-- DESCRIPTION OF THE TASK --
Retype word for word the lines of the data below, from the first to the one bearing "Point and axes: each", with that one included.
Start of GIVEN INFORMATION
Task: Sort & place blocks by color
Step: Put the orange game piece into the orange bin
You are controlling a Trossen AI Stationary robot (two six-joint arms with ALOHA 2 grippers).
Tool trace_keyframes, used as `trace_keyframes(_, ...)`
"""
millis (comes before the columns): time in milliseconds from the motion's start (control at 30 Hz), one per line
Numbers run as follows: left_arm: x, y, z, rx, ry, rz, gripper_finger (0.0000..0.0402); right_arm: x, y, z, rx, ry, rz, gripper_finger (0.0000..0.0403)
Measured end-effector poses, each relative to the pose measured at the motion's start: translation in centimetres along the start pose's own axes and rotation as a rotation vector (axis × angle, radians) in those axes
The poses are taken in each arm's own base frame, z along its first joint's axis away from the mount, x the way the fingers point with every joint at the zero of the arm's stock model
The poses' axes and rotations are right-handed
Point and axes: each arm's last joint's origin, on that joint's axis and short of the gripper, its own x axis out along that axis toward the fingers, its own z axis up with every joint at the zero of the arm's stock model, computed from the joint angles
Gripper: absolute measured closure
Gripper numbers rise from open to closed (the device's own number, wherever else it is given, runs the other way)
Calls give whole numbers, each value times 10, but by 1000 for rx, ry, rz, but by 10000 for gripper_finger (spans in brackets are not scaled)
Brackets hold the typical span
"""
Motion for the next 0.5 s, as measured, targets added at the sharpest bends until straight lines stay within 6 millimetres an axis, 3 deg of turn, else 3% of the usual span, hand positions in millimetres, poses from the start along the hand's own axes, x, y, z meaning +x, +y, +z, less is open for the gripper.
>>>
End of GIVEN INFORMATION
-- ANSWER TO THIS EXERCISE --
Task: Sort & place blocks by color
Step: Put the orange game piece into the orange bin
You are controlling a Trossen AI Stationary robot (two six-joint arms with ALOHA 2 grippers).
Tool trace_keyframes, used as `trace_keyframes(_, ...)`
"""
millis (comes before the columns): time in milliseconds from the motion's start (control at 30 Hz), one per line
Numbers run as follows: left_arm: x, y, z, rx, ry, rz, gripper_finger (0.0000..0.0402); right_arm: x, y, z, rx, ry, rz, gripper_finger (0.0000..0.0403)
Measured end-effector poses, each relative to the pose measured at the motion's start: translation in centimetres along the start pose's own axes and rotation as a rotation vector (axis × angle, radians) in those axes
The poses are taken in each arm's own base frame, z along its first joint's axis away from the mount, x the way the fingers point with every joint at the zero of the arm's stock model
The poses' axes and rotations are right-handed
Point and axes: each arm's last joint's origin, on that joint's axis and short of the gripper, its own x axis out along that axis toward the fingers, its own z axis up with every joint at the zero of the arm's stock model, computed from the joint angles

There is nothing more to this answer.